Live image/video translation
This post is part of the series On-device translation for Android
- Using local translation models on Android
- Adding OCR support to the local translator
- Improving OCR quality on the translator
- Live image/video translation (this article)
In the previous post, we got some high quality image translation, running reasonably fast, on-device.
We can push it further though, and avoid the need to take a picture, select it, and translate in discrete steps.
This post contains a bunch of jittery video, you might get motion-sick 🙃.
As a starting point, running a screenshot full of text on my phone takes:
- Detection at 1400x3200: 500ms
- Recognition: 1.5s
As usual, there are some easy tweaks that can give a large speed boosts.
First, the detection model scales linearly with pixel count and is quite resilient to noise. So we can shrink the image as much as possible1 and get it to run in ~80ms.
Then, the recognition model can be quantized. The published version uses fp32 for its calculations, and it can be quantized to either fp16 or int8, both of which have instructions that accelerate common operations at the hardware level (sdot and fp16). By quantizing to int8, the same screenshot executes in ~1200ms.
While this is a huge win for low effort, this brings us down to ~1.3s, which is not fast enough.

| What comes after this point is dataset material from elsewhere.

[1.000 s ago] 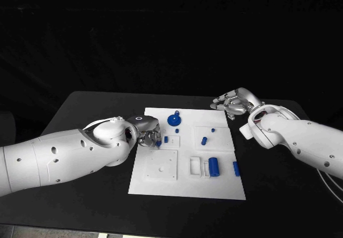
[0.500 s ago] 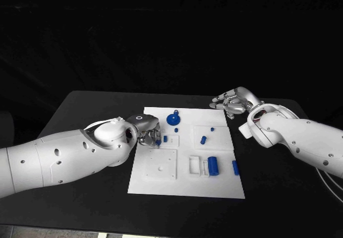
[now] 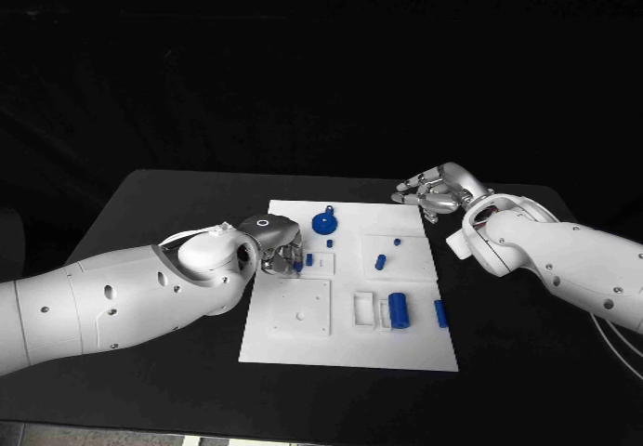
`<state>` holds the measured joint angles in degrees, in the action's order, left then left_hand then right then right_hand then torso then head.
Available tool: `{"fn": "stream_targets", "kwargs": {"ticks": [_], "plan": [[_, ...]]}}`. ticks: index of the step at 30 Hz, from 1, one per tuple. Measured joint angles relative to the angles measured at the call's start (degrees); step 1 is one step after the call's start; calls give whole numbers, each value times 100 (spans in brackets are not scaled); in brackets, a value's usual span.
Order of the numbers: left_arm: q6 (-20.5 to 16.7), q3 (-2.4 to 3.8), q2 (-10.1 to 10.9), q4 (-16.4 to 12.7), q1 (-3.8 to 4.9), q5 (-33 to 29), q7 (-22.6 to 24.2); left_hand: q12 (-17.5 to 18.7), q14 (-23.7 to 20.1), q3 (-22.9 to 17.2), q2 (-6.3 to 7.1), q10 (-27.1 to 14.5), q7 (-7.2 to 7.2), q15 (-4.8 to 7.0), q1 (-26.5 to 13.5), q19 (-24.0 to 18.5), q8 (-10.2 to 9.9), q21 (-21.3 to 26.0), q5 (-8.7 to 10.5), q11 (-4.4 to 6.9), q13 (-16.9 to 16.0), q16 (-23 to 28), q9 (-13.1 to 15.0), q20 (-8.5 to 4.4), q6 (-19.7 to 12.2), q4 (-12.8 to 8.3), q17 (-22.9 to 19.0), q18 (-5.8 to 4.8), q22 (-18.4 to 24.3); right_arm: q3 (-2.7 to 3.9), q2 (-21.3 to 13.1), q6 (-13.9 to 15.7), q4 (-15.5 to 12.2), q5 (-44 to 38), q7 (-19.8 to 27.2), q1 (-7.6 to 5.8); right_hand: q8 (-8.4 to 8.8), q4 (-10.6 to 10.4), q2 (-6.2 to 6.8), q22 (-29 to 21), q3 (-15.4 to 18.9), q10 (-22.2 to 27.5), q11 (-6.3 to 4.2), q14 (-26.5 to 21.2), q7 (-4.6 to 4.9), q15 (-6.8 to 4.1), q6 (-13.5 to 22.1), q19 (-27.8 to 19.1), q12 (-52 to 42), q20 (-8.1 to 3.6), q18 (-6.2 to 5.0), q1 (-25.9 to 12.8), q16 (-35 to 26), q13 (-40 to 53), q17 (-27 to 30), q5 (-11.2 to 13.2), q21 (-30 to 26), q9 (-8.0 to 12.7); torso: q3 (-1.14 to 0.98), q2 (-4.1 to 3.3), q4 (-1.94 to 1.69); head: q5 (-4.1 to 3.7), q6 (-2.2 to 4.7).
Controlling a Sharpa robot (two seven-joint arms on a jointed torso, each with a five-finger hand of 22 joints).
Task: Assemble the parts on the task board
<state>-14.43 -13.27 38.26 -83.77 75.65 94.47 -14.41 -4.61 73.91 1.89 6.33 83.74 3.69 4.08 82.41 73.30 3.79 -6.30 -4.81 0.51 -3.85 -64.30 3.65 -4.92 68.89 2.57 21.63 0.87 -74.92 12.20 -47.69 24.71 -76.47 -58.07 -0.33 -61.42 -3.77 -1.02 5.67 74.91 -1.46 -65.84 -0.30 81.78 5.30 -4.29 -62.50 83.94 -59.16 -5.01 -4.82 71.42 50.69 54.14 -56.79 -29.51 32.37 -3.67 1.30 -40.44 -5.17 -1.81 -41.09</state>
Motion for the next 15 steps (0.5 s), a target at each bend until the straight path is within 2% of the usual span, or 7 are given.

But that ~1.3s is for a screenshot packed with text. Recognition scales with the amount of text (obviously, more text = more to recognize), so for small sign it should finish in 50~100ms, which is good enough to try out a live overlay:
I spent a long while here, trying to match contours across frames but the heatmap from the detection model is not stable... and even if it was, inference is not fast enough to run on every frame.
So, we need a different way to track scene movement, which has the upside that we only need to run detection/recognition/translation once, on an initial "anchor" frame.
Given that we want to translate text, and text is usually on some kind of plane (a sign, paper, etc), we saw in the previous post that there's a single Homography that can express the exact transformation between two planes.
We can take this homography and apply it to the translated overlay, warping it the same way the scene has moved relative to the anchor.
How do we get there though?
Detect some image features using FAST, which is a "corner" detecting algorithm.
Then, describe the surroundings of each feature using rotated BRIEF, which is a way of converting the neighbors of the feature into a bunch of bits in a way that is rotation invariant and cheap to compare.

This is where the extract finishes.